* [REQUIRED ACTION]: Read the lines below. Copy out any that hold the string "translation".

-------- DATA EXTRACT --------

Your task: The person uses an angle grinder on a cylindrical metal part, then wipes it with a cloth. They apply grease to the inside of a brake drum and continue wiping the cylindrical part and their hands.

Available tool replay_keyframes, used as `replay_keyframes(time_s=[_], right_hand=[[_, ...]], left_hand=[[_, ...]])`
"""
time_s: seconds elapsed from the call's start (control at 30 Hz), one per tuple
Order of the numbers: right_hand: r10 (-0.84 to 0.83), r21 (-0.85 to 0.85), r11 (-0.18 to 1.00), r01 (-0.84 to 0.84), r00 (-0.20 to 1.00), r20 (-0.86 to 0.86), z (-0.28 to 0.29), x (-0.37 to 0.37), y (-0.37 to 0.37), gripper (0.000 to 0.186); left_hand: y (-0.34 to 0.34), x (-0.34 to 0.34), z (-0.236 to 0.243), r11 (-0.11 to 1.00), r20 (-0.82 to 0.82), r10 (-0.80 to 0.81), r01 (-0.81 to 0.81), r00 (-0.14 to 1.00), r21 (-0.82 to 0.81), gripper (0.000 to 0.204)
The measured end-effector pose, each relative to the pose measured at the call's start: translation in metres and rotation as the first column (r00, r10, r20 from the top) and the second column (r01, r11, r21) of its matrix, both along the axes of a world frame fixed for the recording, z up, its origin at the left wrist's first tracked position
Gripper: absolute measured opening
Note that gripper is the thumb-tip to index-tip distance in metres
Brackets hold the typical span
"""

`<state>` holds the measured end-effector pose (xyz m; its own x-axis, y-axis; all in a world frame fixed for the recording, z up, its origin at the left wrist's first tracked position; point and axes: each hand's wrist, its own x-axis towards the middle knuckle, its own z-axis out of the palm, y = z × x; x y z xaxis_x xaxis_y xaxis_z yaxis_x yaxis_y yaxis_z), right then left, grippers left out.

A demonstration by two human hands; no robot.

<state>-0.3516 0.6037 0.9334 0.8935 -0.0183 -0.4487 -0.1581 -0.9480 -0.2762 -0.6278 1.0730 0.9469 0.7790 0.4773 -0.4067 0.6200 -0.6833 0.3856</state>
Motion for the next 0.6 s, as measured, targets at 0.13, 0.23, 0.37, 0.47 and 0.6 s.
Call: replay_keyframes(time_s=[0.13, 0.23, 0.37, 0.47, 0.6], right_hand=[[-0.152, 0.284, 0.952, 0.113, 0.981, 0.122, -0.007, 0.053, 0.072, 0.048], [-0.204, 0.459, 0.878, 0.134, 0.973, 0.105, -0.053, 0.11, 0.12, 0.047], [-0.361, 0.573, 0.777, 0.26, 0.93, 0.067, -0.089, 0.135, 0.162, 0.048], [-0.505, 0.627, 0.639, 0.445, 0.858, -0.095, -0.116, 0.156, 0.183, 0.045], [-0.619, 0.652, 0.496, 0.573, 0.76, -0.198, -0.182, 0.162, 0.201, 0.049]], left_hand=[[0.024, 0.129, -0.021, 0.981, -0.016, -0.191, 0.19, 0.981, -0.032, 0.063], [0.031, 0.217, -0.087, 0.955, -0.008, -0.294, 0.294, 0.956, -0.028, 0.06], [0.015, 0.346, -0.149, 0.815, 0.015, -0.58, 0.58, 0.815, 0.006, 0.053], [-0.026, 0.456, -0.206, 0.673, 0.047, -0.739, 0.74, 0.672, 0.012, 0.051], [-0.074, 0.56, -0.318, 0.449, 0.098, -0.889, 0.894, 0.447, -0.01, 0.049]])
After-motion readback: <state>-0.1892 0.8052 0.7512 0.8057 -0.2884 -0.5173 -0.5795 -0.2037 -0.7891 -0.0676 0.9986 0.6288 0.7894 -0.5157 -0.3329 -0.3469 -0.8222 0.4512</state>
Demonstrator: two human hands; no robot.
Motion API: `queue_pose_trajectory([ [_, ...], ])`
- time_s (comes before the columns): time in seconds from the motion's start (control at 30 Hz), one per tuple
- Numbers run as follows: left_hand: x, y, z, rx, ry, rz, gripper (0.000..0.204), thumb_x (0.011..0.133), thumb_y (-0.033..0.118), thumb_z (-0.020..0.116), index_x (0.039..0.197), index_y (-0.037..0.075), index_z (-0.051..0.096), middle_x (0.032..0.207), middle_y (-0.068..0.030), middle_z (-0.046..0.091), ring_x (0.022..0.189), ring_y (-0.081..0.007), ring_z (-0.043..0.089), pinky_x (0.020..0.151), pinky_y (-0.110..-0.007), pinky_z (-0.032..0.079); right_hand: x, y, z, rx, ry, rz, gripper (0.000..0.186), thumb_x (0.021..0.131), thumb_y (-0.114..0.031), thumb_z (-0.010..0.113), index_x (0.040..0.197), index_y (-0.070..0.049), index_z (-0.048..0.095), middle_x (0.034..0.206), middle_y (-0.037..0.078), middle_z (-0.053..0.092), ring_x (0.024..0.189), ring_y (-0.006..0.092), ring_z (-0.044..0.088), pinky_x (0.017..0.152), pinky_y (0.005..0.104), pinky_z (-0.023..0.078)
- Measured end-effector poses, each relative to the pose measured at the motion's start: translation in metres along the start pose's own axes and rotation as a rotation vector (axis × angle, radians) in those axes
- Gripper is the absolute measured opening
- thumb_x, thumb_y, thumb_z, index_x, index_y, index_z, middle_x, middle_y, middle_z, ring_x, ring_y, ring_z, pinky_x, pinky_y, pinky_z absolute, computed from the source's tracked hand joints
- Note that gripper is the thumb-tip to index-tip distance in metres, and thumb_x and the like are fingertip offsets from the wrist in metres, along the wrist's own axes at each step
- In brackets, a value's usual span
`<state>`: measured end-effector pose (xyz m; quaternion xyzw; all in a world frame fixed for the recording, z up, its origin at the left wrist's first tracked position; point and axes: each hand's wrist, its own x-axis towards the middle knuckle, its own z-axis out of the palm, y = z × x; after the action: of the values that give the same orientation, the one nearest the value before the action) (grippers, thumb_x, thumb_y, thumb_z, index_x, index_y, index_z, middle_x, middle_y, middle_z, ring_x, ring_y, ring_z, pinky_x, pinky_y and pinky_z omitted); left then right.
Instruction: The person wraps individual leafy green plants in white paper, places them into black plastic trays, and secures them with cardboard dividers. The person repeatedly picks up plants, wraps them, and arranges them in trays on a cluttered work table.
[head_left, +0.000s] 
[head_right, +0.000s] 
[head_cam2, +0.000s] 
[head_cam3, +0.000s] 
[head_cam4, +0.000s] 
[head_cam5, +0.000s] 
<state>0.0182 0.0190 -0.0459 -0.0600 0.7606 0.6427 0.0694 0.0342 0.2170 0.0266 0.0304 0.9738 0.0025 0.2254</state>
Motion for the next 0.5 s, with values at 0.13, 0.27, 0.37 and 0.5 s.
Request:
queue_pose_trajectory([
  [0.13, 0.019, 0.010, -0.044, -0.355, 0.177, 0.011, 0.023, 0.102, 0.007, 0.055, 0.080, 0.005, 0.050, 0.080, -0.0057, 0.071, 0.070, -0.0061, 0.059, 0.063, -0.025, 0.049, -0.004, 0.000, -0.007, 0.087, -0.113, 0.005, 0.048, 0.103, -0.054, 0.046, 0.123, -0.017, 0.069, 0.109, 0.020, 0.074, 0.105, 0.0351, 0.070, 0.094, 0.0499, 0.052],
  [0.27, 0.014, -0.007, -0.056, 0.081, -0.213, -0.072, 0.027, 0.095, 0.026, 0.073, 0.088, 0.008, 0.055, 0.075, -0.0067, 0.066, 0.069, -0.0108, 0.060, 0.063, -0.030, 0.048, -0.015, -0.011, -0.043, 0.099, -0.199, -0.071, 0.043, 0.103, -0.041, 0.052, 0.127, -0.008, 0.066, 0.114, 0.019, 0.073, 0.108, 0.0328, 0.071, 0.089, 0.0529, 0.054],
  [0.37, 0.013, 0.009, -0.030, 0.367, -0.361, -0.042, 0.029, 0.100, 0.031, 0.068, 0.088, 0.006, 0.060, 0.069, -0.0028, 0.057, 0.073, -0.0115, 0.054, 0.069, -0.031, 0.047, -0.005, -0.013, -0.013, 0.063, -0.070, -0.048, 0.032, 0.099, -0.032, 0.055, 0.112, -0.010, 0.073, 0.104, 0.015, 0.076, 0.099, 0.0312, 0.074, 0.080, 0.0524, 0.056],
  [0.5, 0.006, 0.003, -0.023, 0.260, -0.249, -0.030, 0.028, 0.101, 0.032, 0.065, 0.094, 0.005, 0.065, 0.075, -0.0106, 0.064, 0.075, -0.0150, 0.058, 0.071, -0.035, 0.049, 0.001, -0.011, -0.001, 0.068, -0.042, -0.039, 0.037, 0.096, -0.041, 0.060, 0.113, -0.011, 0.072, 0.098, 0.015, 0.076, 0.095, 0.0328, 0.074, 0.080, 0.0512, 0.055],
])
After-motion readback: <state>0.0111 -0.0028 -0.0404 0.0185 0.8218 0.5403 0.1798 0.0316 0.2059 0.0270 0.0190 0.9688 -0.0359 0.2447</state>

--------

* [ANSWER BELOW]:
The measured end-effector pose, each relative to the pose measured at the call's start: translation in metres and rotation as the first column (r00, r10, r20 from the top) and the second column (r01, r11, r21) of its matrix, both along the axes of a world frame fixed for the recording, z up, its origin at the left wrist's first tracked position
- Measured end-effector poses, each relative to the pose measured at the motion's start: translation in metres along the start pose's own axes and rotation as a rotation vector (axis × angle, radians) in those axes

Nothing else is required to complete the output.